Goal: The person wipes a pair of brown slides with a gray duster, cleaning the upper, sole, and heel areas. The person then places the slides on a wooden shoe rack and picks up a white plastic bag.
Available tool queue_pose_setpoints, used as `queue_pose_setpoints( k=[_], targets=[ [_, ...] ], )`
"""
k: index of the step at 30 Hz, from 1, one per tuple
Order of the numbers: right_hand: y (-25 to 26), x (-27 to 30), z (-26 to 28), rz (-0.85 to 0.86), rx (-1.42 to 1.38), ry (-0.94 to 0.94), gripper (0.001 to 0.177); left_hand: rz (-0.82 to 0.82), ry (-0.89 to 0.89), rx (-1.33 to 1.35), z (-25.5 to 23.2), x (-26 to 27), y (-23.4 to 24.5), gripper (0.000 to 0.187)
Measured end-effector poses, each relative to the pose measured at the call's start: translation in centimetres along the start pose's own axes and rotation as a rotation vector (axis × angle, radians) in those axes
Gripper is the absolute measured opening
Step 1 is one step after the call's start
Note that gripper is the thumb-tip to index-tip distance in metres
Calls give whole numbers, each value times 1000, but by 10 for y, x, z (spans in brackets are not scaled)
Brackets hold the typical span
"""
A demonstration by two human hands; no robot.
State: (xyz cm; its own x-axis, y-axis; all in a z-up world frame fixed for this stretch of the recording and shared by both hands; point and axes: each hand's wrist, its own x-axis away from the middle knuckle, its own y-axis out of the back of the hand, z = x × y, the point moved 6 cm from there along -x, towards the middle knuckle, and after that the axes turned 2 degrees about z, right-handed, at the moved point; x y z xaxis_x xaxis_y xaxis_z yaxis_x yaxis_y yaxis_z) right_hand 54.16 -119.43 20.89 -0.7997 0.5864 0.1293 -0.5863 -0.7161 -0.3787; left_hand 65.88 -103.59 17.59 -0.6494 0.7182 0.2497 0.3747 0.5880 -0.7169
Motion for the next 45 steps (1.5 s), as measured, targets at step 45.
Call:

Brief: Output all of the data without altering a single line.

Exercise result:
Goal: The person wipes a pair of brown slides with a gray duster, cleaning the upper, sole, and heel areas. The person then places the slides on a wooden shoe rack and picks up a white plastic bag.
Available tool queue_pose_setpoints, used as `queue_pose_setpoints( k=[_], targets=[ [_, ...] ], )`
"""
k: index of the step at 30 Hz, from 1, one per tuple
Order of the numbers: right_hand: y (-25 to 26), x (-27 to 30), z (-26 to 28), rz (-0.85 to 0.86), rx (-1.42 to 1.38), ry (-0.94 to 0.94), gripper (0.001 to 0.177); left_hand: rz (-0.82 to 0.82), ry (-0.89 to 0.89), rx (-1.33 to 1.35), z (-25.5 to 23.2), x (-26 to 27), y (-23.4 to 24.5), gripper (0.000 to 0.187)
Measured end-effector poses, each relative to the pose measured at the call's start: translation in centimetres along the start pose's own axes and rotation as a rotation vector (axis × angle, radians) in those axes
Gripper is the absolute measured opening
Step 1 is one step after the call's start
Note that gripper is the thumb-tip to index-tip distance in metres
Calls give whole numbers, each value times 1000, but by 10 for y, x, z (spans in brackets are not scaled)
Brackets hold the typical span
"""
A demonstration by two human hands; no robot.
State: (xyz cm; its own x-axis, y-axis; all in a z-up world frame fixed for this stretch of the recording and shared by both hands; point and axes: each hand's wrist, its own x-axis away from the middle knuckle, its own y-axis out of the back of the hand, z = x × y, the point moved 6 cm from there along -x, towards the middle knuckle, and after that the axes turned 2 degrees about z, right-handed, at the moved point; x y z xaxis_x xaxis_y xaxis_z yaxis_x yaxis_y yaxis_z) right_hand 54.16 -119.43 20.89 -0.7997 0.5864 0.1293 -0.5863 -0.7161 -0.3787; left_hand 65.88 -103.59 17.59 -0.6494 0.7182 0.2497 0.3747 0.5880 -0.7169
Motion for the next 45 steps (1.5 s), as measured, targets at step 45.
Call:

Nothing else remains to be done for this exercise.